Trinity Sunday B

May 25, 2015

  • The Lectionary Gospel

    John 3:1-17

    Author: Scott Hoezee

    I wonder what Nicodemus was thinking about when he walked home that night.

    My guess is that it wasn’t the Doctrine of the Trinity! Yet this is the Year B passage assigned for Trinity Sunday 2015. So what did he ponder? No clue. John doesn’t tell us. That’s ironic seeing as, according to John’s reportage at least, Nicodemus was the first human being on earth ever to hear what has gone on to become the most famous Bible verse in the world: John 3:16.

    Today people parade John 3:16 around as though it were some kind of a magic formula, the mere sight of which printed on a bedsheet and displayed at a baseball game, affixed to a car via a bumper sticker, or posted on a front yard billboard will lead to some kind of conversion. And it may be that upon reading this most famous capsule summary of the gospel that any number of people have been moved closer to God on account of it.

    But if anything like that happened for Nicodemus, we are not told. He simply disappears from the narrative after John 3:12 (he actually speaks last in verse 9 but verse 12 is the last time Jesus refers to Nicodemus in the second person). This is what has led to the conjecture that possibly the dialogue with Nicodemus ends prior to that famous 16th verse and so we should remove the quote marks from around verses 16-21 and accept these as John’s own musings on the meaning of what Jesus had said to Nicodemus.

    That idea is probably not right but be that as it may, the fact that such a theory can be concocted at all is due to the odd fact of the disappearance of Nicodemus from this chapter. The last thing we hear him saying is, “How can this be?” which is not exactly a ringing indication that he ever came to grasp what Jesus was saying. A question asked out of sheer befuddlement is not exactly the way most of us would want to be remembered! But at this juncture in John, that’s the last thing we get from Nicodemus (and even though he will re-appear in John 20 at the burial of Jesus, he does not speak there and so this question, fraught with confusion, really is the last word recorded in the Bible from this teacher of Israel).

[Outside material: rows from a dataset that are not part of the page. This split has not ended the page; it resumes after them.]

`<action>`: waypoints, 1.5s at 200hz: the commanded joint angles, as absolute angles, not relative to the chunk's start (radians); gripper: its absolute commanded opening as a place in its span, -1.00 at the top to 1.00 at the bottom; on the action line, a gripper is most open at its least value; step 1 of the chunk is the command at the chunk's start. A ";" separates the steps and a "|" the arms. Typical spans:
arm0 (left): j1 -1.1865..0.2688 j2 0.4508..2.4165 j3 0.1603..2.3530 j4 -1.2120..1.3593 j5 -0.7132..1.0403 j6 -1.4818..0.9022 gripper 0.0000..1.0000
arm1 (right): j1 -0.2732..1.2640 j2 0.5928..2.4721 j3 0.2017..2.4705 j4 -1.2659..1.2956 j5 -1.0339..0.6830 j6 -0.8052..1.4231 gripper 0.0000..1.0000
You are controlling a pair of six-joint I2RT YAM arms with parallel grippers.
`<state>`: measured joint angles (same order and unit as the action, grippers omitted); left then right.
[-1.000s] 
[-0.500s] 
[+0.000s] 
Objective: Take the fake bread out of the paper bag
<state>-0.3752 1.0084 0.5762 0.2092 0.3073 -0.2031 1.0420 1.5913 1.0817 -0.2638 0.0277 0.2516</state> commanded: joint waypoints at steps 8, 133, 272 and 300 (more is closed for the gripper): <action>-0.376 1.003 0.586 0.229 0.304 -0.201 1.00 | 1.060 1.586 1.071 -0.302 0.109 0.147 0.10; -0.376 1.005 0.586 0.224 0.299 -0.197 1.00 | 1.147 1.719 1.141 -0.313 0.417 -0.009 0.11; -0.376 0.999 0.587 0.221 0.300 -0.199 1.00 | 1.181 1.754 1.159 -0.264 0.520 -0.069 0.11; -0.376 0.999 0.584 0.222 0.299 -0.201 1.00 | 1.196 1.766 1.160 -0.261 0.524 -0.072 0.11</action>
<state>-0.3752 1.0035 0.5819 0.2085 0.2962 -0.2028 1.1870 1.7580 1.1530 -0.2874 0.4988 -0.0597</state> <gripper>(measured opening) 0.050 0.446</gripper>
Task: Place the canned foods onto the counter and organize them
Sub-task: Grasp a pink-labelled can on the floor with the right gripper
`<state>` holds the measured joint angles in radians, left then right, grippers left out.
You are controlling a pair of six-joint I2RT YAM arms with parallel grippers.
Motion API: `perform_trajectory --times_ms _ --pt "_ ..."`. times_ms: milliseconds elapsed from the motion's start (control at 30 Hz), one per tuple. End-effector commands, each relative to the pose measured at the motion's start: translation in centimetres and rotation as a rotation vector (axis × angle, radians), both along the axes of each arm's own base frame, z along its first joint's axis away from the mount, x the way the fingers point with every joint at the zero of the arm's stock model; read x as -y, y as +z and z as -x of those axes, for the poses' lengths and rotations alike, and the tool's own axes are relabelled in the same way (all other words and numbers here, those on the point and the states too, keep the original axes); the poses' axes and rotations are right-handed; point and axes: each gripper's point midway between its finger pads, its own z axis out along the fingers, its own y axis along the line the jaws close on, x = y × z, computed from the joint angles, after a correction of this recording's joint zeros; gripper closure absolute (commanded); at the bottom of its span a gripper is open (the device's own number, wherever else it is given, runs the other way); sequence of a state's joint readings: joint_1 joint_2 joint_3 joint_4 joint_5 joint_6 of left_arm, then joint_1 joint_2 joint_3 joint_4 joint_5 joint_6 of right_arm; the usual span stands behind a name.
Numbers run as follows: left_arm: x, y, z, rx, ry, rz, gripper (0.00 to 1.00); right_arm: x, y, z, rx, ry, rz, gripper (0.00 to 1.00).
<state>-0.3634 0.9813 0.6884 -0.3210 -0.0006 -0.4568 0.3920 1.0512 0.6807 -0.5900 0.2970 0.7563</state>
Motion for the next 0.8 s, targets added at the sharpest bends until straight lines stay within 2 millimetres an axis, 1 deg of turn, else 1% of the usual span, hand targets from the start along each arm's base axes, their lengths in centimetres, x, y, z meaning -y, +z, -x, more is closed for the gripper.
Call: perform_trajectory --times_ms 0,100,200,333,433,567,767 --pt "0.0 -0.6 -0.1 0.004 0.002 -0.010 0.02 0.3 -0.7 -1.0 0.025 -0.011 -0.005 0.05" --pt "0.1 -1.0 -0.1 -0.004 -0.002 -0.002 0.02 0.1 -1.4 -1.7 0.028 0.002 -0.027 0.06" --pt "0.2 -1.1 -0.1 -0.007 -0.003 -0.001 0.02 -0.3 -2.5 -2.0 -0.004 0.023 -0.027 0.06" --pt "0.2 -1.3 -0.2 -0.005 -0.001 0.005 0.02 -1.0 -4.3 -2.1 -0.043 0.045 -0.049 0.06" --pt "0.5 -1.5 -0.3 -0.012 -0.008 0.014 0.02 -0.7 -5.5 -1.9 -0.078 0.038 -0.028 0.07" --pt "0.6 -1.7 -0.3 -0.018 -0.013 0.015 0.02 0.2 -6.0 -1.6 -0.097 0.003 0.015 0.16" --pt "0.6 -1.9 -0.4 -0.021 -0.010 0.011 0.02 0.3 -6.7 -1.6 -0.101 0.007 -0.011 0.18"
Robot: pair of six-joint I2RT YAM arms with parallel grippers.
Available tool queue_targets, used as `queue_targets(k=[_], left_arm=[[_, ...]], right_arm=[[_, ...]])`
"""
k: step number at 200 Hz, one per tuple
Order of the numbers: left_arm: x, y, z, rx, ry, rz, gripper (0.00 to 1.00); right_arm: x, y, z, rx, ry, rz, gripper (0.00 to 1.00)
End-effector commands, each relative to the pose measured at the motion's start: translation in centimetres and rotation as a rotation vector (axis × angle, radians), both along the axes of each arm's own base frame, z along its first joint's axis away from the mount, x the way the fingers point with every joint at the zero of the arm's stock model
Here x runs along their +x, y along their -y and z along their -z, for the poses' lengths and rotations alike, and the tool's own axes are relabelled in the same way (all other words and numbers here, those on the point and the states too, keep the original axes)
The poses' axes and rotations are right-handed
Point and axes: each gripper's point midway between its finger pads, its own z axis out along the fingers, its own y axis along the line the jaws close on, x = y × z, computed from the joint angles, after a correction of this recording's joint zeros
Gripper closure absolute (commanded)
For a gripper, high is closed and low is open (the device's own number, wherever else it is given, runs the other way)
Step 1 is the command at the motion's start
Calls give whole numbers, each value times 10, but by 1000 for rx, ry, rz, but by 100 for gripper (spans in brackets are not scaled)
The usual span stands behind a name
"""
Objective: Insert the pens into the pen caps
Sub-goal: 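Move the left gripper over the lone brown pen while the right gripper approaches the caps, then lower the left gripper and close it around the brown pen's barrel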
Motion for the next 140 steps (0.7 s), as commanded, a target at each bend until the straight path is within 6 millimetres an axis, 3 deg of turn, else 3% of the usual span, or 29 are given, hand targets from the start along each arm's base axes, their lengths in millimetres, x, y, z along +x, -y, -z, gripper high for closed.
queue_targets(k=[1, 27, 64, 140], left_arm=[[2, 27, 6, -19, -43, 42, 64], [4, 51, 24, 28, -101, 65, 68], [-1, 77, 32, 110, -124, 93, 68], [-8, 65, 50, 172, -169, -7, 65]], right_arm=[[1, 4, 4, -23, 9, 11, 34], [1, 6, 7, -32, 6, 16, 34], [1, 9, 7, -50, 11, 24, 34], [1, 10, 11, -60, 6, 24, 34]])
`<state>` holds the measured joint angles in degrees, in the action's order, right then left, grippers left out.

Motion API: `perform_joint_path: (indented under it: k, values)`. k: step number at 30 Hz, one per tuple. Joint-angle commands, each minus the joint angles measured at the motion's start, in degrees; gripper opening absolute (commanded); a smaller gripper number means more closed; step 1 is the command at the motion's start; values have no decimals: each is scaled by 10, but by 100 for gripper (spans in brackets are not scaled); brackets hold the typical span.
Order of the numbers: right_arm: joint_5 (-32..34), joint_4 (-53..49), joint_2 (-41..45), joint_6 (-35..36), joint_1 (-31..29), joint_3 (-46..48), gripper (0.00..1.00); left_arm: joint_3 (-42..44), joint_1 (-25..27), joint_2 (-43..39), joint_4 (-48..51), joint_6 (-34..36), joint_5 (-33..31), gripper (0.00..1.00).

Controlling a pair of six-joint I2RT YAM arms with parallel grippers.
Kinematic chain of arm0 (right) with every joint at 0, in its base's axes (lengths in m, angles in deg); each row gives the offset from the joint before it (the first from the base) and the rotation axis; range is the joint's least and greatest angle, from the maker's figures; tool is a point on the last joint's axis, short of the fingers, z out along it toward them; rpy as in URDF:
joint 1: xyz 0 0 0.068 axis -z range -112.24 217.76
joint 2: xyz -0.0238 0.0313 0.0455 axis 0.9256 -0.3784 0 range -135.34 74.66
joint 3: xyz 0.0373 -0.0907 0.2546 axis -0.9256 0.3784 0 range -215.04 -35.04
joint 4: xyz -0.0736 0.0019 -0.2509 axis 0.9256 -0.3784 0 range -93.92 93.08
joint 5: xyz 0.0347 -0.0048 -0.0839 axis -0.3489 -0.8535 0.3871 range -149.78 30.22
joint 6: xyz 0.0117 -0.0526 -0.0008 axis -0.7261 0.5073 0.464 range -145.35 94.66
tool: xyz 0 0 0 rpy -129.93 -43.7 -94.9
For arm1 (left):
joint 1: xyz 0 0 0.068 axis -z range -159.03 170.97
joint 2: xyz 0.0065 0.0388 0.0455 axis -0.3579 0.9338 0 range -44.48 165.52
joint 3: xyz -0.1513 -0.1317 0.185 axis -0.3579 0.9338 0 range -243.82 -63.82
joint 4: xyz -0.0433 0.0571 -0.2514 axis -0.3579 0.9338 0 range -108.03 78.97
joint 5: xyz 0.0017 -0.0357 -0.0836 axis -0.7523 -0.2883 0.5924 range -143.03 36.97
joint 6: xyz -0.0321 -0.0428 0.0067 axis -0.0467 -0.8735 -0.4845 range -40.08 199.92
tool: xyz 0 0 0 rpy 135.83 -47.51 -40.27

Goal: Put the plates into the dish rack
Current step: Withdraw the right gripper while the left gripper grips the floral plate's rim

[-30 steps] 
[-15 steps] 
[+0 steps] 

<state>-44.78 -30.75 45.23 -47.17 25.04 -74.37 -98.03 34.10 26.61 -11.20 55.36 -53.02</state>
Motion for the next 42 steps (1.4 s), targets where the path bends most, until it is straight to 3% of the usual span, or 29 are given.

    But let’s assume he heard everything Jesus said through verse 21 and let’s assume that he thanked Jesus for his time and then shuffled on back home through the darkened streets of pre-dawn Jerusalem. What on earth (or in heaven) could have been going through his mind? Did he realize that Jesus was referring to himself through all that talk about God’s Son? Did he have a clue that Jesus was pointing forward to the sacrificial death he would endure on the cross? Did he ever really “get it” when it came to that metaphor of being “born again” or did he find the image as silly as when Jesus first uttered it (and which, in turn, led Nicodemus to poke a little fun of Jesus’ rhetoric by trying to envision a fully grown senior citizen re-entering a woman’s uterus)?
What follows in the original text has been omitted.